Check each line of the material, and show the ones that include the word "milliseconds".

Material for this task START

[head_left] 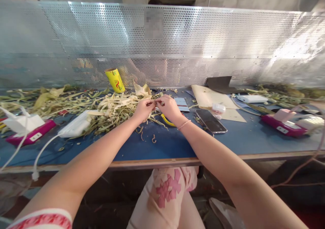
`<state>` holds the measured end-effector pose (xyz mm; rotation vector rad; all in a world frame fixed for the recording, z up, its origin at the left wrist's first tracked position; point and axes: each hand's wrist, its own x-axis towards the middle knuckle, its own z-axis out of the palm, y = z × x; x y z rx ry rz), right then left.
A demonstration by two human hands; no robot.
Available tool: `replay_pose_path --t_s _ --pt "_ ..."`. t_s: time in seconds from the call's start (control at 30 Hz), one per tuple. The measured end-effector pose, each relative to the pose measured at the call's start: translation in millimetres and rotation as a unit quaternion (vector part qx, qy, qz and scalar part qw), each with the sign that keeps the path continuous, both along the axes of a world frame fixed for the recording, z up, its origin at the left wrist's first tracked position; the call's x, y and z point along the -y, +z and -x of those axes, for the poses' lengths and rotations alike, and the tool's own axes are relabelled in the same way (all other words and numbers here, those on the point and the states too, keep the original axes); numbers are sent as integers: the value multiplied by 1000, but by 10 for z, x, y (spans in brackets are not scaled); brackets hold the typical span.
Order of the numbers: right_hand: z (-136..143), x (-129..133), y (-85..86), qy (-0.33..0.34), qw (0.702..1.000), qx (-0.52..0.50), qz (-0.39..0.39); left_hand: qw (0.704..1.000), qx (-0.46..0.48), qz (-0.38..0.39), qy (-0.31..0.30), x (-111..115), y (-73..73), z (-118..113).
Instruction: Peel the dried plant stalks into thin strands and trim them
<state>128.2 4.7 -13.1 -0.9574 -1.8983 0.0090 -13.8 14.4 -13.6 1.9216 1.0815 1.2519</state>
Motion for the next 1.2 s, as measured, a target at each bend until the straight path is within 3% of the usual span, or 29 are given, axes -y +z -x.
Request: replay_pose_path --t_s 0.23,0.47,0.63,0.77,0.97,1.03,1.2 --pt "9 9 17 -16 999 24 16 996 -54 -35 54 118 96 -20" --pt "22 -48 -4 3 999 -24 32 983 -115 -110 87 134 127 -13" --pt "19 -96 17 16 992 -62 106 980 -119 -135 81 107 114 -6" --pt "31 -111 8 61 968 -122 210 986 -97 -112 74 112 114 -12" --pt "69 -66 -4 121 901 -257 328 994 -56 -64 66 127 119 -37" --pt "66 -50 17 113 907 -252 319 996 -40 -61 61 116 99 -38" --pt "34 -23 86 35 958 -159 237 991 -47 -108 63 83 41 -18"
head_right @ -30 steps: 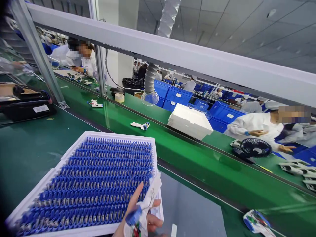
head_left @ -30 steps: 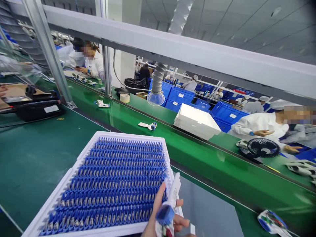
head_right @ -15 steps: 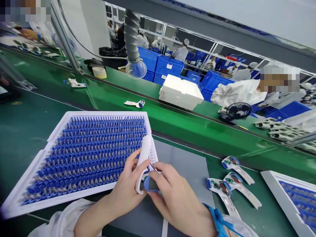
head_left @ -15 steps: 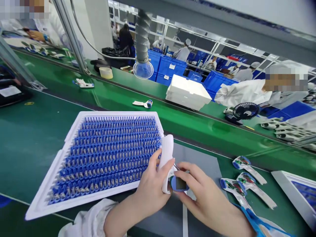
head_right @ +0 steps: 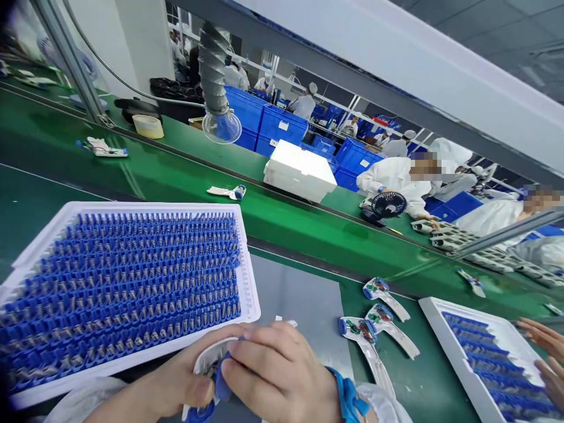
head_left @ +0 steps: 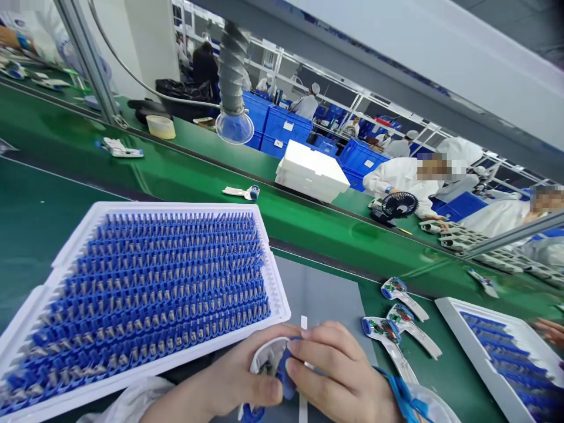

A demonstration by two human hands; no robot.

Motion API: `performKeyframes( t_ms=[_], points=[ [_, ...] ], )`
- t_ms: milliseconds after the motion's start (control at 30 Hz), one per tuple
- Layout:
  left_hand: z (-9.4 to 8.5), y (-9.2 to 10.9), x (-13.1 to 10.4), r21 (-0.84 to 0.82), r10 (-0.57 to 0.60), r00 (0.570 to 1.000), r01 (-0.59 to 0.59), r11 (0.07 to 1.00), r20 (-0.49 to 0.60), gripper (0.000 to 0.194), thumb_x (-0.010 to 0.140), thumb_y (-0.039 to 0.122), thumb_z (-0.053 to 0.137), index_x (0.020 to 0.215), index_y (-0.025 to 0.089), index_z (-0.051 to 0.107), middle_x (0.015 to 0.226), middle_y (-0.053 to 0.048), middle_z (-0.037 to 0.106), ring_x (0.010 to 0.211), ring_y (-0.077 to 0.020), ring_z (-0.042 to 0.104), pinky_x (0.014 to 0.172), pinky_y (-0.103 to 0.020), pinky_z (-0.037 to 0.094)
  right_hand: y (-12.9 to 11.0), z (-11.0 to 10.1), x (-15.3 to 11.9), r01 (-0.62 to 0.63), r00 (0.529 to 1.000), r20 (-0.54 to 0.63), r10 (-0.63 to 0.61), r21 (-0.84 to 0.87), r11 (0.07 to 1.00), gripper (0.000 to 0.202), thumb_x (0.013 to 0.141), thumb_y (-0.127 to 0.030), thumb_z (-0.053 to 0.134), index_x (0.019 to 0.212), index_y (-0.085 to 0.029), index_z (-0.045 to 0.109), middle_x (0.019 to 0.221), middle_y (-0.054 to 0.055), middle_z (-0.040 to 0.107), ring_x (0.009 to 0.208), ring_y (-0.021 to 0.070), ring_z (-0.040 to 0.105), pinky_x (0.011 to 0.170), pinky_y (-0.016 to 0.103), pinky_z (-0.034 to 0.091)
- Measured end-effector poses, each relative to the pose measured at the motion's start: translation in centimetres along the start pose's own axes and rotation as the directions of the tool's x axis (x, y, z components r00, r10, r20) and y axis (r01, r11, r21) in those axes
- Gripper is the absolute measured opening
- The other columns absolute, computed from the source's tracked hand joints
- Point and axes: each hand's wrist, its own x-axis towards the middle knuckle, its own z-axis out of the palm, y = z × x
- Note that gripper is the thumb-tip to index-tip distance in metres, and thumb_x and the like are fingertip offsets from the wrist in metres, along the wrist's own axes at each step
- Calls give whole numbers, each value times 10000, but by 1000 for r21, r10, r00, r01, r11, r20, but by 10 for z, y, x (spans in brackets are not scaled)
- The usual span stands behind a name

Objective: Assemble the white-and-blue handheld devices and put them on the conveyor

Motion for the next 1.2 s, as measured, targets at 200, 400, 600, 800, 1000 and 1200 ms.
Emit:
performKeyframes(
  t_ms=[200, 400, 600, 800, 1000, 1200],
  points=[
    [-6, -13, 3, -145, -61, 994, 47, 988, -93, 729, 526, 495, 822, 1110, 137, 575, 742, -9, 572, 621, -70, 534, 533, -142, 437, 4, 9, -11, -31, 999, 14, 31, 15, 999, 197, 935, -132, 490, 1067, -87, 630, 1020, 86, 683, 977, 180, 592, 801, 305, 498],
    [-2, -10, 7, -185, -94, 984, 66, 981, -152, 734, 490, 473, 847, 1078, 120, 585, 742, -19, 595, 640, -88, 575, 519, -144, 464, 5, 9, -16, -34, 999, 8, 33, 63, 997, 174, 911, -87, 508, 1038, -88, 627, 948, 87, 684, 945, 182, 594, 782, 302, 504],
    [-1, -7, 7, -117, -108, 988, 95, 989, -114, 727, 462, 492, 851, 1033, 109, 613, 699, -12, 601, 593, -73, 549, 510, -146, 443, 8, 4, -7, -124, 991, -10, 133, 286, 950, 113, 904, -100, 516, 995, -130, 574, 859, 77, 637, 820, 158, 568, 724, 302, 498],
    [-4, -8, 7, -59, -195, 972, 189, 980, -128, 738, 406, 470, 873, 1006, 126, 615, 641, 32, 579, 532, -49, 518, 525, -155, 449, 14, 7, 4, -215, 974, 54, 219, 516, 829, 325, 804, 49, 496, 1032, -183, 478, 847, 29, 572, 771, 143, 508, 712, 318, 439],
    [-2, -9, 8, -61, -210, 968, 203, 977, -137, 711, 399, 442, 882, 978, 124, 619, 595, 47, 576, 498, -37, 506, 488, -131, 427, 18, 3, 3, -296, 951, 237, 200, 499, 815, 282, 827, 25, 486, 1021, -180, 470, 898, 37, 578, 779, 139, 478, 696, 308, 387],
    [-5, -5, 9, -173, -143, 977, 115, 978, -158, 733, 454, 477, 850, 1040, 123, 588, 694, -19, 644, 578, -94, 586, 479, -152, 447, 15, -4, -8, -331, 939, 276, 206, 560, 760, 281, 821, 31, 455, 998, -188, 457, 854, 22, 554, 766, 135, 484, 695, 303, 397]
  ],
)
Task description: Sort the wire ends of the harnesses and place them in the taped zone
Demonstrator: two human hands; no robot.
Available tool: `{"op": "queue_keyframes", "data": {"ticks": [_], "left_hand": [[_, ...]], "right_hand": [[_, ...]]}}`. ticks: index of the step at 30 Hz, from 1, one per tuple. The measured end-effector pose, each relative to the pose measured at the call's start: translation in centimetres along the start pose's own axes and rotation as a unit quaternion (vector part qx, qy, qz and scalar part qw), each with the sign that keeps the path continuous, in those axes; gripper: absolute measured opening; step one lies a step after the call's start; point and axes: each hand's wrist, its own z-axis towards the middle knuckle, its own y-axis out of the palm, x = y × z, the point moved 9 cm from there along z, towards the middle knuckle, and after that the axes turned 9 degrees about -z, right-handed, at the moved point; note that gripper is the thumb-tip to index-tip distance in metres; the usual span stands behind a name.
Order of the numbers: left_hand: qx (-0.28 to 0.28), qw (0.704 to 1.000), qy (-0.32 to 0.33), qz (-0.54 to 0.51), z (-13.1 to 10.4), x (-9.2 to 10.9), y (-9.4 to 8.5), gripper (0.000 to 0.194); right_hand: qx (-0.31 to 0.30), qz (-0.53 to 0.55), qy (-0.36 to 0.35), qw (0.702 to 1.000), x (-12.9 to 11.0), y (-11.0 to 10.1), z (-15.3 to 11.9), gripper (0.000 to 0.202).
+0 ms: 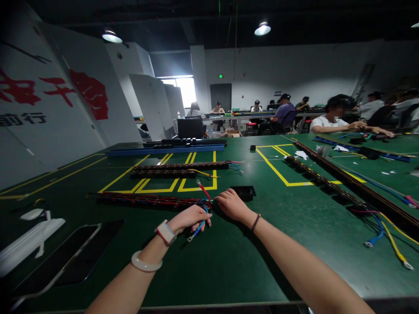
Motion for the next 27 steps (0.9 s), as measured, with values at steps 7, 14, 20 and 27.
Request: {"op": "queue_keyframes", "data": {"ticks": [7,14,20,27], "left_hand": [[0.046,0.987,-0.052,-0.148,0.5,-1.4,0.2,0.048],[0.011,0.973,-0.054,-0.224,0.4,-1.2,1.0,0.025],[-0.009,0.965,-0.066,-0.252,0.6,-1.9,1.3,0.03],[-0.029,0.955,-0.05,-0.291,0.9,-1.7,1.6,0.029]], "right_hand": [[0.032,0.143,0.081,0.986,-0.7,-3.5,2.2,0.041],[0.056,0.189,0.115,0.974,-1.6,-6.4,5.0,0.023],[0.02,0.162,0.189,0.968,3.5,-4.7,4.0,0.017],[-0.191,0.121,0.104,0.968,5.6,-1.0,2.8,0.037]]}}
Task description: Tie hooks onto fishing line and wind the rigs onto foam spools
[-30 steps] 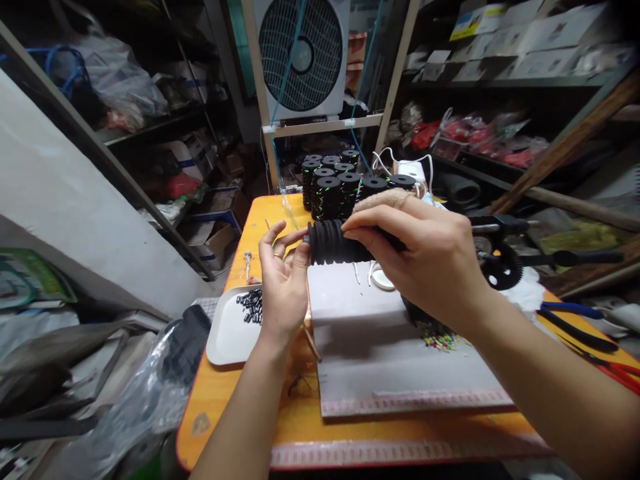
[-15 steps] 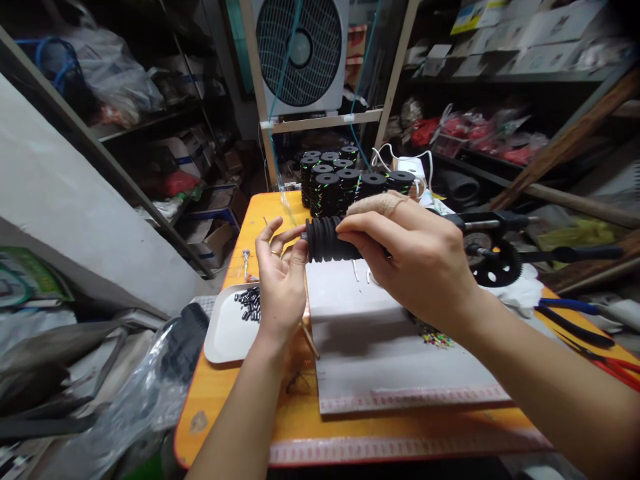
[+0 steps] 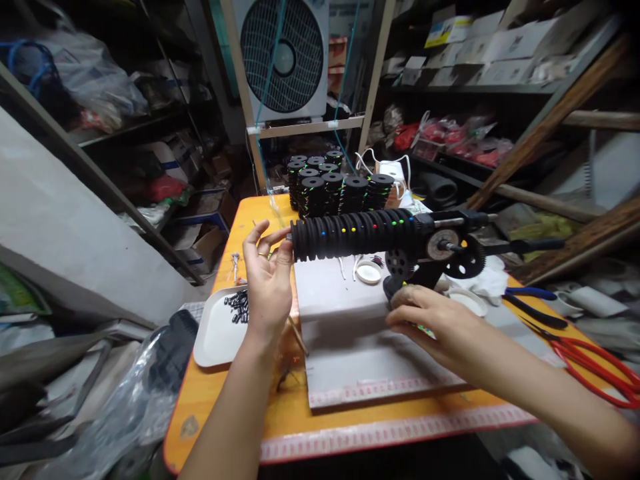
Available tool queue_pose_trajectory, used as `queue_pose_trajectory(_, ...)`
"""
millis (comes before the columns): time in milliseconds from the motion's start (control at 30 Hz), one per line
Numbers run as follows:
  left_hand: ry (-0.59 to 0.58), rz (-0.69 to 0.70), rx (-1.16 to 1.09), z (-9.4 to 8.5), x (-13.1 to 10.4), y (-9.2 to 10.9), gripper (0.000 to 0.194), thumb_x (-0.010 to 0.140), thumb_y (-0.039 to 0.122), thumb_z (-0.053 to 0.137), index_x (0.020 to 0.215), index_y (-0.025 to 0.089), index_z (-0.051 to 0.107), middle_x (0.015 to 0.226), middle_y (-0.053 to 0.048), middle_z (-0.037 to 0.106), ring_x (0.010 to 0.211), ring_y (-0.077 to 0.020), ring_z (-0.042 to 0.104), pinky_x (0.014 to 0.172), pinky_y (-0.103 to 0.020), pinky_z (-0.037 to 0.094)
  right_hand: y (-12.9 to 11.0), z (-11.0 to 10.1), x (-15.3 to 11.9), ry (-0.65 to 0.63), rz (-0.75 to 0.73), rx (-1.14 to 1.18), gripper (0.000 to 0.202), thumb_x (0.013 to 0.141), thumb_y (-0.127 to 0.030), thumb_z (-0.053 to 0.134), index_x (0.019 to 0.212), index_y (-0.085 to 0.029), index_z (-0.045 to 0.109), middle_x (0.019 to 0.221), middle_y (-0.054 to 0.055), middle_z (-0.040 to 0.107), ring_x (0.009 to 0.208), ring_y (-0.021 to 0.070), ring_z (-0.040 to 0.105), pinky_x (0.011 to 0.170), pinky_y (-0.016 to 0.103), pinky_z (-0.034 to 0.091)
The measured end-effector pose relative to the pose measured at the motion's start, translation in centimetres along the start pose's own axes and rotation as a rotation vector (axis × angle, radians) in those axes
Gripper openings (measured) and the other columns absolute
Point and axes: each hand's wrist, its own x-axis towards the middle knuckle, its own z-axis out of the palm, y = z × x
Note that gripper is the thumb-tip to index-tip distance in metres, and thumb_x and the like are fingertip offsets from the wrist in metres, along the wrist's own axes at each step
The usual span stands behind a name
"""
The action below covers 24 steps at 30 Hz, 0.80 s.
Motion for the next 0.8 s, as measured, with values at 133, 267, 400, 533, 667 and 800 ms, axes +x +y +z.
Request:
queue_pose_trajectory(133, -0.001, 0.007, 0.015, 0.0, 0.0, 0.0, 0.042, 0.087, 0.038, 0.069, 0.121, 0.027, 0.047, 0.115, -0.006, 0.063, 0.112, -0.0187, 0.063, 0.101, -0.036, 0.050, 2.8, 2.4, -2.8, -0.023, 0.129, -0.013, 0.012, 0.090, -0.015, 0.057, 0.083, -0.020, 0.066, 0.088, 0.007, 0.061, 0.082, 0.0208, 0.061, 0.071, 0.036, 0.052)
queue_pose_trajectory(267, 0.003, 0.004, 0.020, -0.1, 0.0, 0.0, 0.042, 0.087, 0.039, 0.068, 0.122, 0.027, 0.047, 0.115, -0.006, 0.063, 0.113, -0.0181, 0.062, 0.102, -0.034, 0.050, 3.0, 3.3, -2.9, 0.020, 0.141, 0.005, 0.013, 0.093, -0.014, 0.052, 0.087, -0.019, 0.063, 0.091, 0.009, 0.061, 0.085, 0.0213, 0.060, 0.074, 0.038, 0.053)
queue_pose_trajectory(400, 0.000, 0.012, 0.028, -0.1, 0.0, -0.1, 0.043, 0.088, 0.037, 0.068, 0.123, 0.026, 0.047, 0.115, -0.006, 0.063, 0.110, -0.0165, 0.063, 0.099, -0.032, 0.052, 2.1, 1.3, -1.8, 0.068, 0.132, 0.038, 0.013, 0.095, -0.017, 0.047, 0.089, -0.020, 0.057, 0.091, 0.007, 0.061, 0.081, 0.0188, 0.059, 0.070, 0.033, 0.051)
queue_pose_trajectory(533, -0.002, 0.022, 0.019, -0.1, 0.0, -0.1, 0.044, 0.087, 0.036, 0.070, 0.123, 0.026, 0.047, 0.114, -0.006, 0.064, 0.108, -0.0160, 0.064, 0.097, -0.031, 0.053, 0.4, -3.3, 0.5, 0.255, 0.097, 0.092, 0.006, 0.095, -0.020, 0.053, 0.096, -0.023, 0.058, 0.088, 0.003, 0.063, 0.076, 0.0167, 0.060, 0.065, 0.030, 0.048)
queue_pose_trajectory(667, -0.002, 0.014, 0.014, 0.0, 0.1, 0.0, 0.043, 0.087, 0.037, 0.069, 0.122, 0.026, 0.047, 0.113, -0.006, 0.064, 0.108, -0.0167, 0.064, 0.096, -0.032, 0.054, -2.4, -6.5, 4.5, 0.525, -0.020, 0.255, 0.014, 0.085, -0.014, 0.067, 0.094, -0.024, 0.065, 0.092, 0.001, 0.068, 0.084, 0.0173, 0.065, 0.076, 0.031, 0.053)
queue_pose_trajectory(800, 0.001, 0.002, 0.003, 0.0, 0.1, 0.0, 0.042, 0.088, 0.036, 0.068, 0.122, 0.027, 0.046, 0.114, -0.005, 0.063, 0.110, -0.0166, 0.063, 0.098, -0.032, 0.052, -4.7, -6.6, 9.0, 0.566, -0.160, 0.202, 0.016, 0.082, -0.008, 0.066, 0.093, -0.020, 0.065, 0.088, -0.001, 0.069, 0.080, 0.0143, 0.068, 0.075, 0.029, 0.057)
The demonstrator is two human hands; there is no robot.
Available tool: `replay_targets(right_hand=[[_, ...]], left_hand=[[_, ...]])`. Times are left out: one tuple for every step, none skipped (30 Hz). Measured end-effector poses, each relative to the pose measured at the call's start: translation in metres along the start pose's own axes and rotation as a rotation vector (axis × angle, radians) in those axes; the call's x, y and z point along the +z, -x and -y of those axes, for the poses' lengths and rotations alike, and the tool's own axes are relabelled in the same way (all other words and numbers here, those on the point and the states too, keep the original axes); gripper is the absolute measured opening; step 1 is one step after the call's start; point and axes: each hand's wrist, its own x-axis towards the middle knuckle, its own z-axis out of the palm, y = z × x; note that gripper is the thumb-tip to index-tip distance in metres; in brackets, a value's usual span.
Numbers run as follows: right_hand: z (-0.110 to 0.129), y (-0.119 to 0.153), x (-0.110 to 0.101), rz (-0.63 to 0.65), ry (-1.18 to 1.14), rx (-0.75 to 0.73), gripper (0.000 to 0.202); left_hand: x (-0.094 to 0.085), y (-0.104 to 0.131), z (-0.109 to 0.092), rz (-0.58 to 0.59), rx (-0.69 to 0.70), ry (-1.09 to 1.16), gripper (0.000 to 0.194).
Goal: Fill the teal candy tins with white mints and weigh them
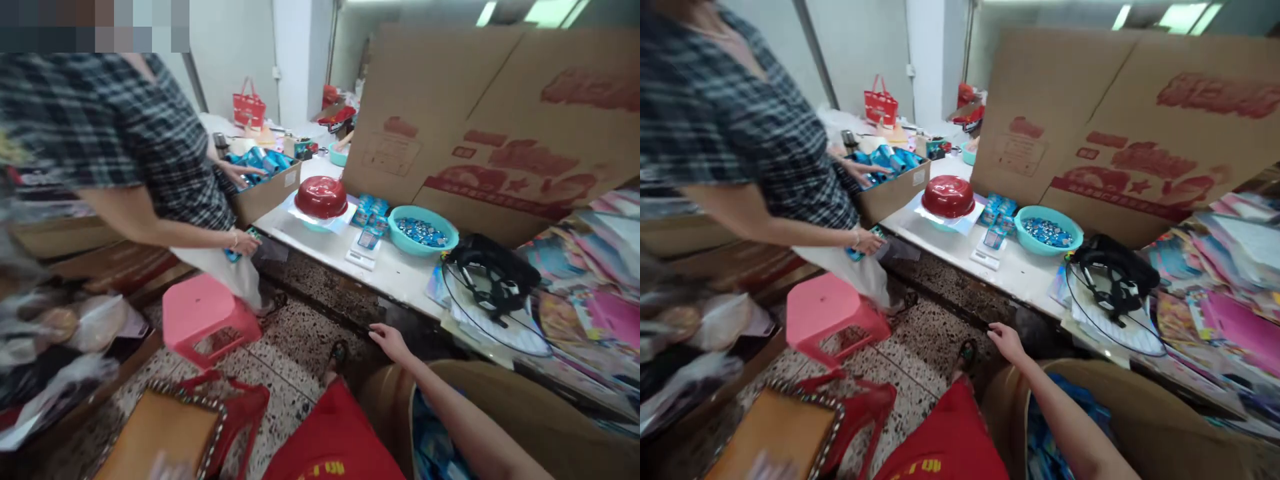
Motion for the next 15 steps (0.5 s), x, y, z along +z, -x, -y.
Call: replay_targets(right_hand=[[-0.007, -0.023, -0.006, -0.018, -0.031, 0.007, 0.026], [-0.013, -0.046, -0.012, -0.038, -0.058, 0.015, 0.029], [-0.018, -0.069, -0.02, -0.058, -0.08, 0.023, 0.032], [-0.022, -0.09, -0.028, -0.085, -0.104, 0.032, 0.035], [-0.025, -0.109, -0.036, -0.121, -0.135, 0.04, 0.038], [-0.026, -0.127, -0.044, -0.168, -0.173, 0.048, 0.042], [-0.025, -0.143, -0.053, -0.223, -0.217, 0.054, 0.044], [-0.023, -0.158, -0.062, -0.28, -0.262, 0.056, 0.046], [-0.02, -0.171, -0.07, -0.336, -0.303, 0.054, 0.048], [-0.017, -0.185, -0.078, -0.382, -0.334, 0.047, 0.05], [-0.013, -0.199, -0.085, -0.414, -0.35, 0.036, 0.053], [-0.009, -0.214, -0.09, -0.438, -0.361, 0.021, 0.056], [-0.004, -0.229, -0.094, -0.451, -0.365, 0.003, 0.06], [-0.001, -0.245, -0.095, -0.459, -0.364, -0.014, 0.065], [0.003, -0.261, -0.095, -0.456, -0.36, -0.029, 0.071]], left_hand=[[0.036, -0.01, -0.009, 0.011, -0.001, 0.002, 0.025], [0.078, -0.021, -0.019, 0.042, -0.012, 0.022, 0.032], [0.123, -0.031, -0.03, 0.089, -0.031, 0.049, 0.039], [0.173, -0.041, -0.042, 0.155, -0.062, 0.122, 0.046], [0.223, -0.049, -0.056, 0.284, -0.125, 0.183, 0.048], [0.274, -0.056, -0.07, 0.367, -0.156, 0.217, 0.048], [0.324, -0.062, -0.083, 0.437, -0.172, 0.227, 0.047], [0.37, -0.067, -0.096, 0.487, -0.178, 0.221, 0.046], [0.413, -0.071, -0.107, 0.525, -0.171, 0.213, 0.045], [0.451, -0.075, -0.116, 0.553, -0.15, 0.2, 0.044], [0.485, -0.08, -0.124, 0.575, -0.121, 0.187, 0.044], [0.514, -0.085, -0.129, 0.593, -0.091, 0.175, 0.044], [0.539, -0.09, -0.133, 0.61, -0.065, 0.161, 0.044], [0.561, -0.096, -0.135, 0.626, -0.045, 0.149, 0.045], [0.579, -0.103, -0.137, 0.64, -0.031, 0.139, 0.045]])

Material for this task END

# Reply to the exercise
- t_ms: milliseconds after the motion's start (control at 30 Hz), one per tuple
millis (comes before the columns): time in milliseconds from the motion's start (control at 30 Hz), one per line

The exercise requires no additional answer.